> **ASSIGNMENT**: I'd like the data below restated word for word, with the pictures left out.

> **EXERCISE MATERIALS**:

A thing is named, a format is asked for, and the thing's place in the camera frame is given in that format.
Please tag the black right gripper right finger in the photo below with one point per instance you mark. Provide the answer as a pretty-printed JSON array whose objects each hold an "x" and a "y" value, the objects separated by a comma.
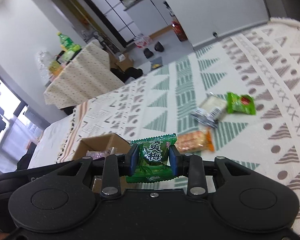
[{"x": 190, "y": 166}]

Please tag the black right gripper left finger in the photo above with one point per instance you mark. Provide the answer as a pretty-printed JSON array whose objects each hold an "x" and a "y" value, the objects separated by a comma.
[{"x": 117, "y": 166}]

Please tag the orange bread snack packet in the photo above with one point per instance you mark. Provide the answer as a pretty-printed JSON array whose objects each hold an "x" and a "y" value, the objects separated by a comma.
[{"x": 195, "y": 141}]

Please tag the dark green plum snack packet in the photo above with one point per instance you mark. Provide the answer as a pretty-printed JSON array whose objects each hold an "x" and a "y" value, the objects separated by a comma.
[{"x": 152, "y": 165}]

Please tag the black and white snack packet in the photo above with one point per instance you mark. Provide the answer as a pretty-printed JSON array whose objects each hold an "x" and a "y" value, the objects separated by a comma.
[{"x": 209, "y": 112}]

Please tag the light green red-dot snack packet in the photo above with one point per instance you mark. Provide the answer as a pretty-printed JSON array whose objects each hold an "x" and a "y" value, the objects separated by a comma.
[{"x": 240, "y": 103}]

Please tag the brown cardboard box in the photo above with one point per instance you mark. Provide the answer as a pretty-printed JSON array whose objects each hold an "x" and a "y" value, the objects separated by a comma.
[{"x": 101, "y": 143}]

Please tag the purple snack packet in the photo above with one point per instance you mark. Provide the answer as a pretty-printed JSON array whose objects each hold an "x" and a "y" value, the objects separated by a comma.
[{"x": 101, "y": 154}]

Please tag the dotted cloth covered table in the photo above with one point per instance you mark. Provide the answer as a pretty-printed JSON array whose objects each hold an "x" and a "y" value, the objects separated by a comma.
[{"x": 87, "y": 76}]

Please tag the small cardboard box on floor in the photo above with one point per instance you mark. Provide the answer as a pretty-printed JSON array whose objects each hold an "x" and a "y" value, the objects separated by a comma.
[{"x": 122, "y": 62}]

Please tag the black shoe left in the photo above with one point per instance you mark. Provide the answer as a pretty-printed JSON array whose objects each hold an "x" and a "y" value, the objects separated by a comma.
[{"x": 148, "y": 53}]

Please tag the black shoe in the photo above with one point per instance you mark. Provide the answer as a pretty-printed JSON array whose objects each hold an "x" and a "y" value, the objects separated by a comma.
[
  {"x": 159, "y": 47},
  {"x": 148, "y": 53}
]

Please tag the black shoe right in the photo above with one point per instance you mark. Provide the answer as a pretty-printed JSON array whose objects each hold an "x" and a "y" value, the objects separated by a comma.
[{"x": 159, "y": 47}]

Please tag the white red plastic bag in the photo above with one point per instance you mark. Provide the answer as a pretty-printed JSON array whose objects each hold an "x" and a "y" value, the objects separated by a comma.
[{"x": 142, "y": 41}]

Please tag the patterned bed cover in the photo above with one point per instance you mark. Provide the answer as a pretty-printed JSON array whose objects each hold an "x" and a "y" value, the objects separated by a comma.
[{"x": 249, "y": 81}]

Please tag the green soda bottle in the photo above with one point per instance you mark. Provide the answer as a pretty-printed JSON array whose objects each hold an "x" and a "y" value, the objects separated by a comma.
[{"x": 68, "y": 43}]

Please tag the red-brown oil bottle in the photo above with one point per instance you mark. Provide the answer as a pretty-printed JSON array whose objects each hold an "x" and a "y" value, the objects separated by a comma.
[{"x": 178, "y": 30}]

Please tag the white cabinet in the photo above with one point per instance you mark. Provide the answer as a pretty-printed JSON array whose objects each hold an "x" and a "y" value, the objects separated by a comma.
[{"x": 150, "y": 16}]

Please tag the black framed sliding door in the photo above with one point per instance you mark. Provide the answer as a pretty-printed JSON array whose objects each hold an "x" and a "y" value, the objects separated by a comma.
[{"x": 113, "y": 15}]

> **RESPONSE AREA**:
A thing is named, a format is asked for, and the thing's place in the camera frame is given in that format.
Please tag the black right gripper right finger in the photo below with one point per instance you mark. Provide the answer as a pretty-printed JSON array whose objects each hold an "x" and a "y" value, the objects separated by a comma.
[{"x": 190, "y": 166}]

Please tag the black right gripper left finger in the photo above with one point per instance you mark. Provide the answer as a pretty-printed JSON array whose objects each hold an "x" and a "y" value, the objects separated by a comma.
[{"x": 117, "y": 166}]

Please tag the orange bread snack packet in the photo above with one point per instance you mark. Provide the answer as a pretty-printed JSON array whose objects each hold an "x" and a "y" value, the objects separated by a comma.
[{"x": 195, "y": 141}]

Please tag the dark green plum snack packet in the photo above with one point per instance you mark. Provide the answer as a pretty-printed JSON array whose objects each hold an "x" and a "y" value, the objects separated by a comma.
[{"x": 152, "y": 165}]

Please tag the black and white snack packet in the photo above with one point per instance you mark. Provide the answer as a pretty-printed JSON array whose objects each hold an "x" and a "y" value, the objects separated by a comma.
[{"x": 209, "y": 112}]

Please tag the light green red-dot snack packet in the photo above with one point per instance you mark. Provide the answer as a pretty-printed JSON array whose objects each hold an "x" and a "y" value, the objects separated by a comma.
[{"x": 240, "y": 103}]

Please tag the brown cardboard box in the photo above with one point per instance you mark. Provide the answer as a pretty-printed JSON array whose objects each hold an "x" and a "y" value, the objects separated by a comma.
[{"x": 101, "y": 143}]

Please tag the purple snack packet in the photo above with one point per instance you mark. Provide the answer as a pretty-printed JSON array whose objects each hold an "x" and a "y" value, the objects separated by a comma.
[{"x": 101, "y": 154}]

Please tag the dotted cloth covered table in the photo above with one point per instance you mark. Provide the answer as a pretty-printed JSON array whose objects each hold an "x" and a "y" value, the objects separated by a comma.
[{"x": 87, "y": 76}]

Please tag the small cardboard box on floor in the photo above with one point per instance you mark. Provide the answer as a pretty-printed JSON array whose objects each hold an "x" and a "y" value, the objects separated by a comma.
[{"x": 122, "y": 62}]

Please tag the black shoe left in the photo above with one point per instance you mark. Provide the answer as a pretty-printed JSON array whose objects each hold an "x" and a "y" value, the objects separated by a comma.
[{"x": 148, "y": 53}]

Please tag the black shoe in the photo above with one point per instance you mark. Provide the answer as a pretty-printed JSON array whose objects each hold an "x" and a "y" value, the objects separated by a comma.
[
  {"x": 159, "y": 47},
  {"x": 148, "y": 53}
]

Please tag the black shoe right in the photo above with one point per instance you mark. Provide the answer as a pretty-printed JSON array whose objects each hold an "x" and a "y" value, the objects separated by a comma.
[{"x": 159, "y": 47}]

Please tag the white red plastic bag in the photo above with one point per instance you mark. Provide the answer as a pretty-printed JSON array whose objects each hold an "x" and a "y" value, the objects separated by a comma.
[{"x": 142, "y": 41}]

Please tag the patterned bed cover in the photo above with one point per instance you mark. Provide the answer as a pretty-printed JSON array whose objects each hold an "x" and a "y" value, the objects separated by a comma.
[{"x": 249, "y": 81}]

Please tag the green soda bottle in the photo above with one point per instance you mark. Provide the answer as a pretty-printed JSON array whose objects each hold an "x" and a "y" value, the objects separated by a comma.
[{"x": 68, "y": 43}]

Please tag the red-brown oil bottle in the photo above with one point per instance you mark. Provide the answer as a pretty-printed JSON array whose objects each hold an "x" and a "y" value, the objects separated by a comma.
[{"x": 178, "y": 30}]

Please tag the white cabinet in the photo above with one point per instance you mark. Provide the answer as a pretty-printed JSON array whose objects each hold an "x" and a "y" value, the objects separated by a comma.
[{"x": 150, "y": 16}]

Please tag the black framed sliding door in the photo above with one point per instance you mark. Provide the answer as a pretty-printed JSON array whose objects each hold an "x" and a "y" value, the objects separated by a comma.
[{"x": 113, "y": 15}]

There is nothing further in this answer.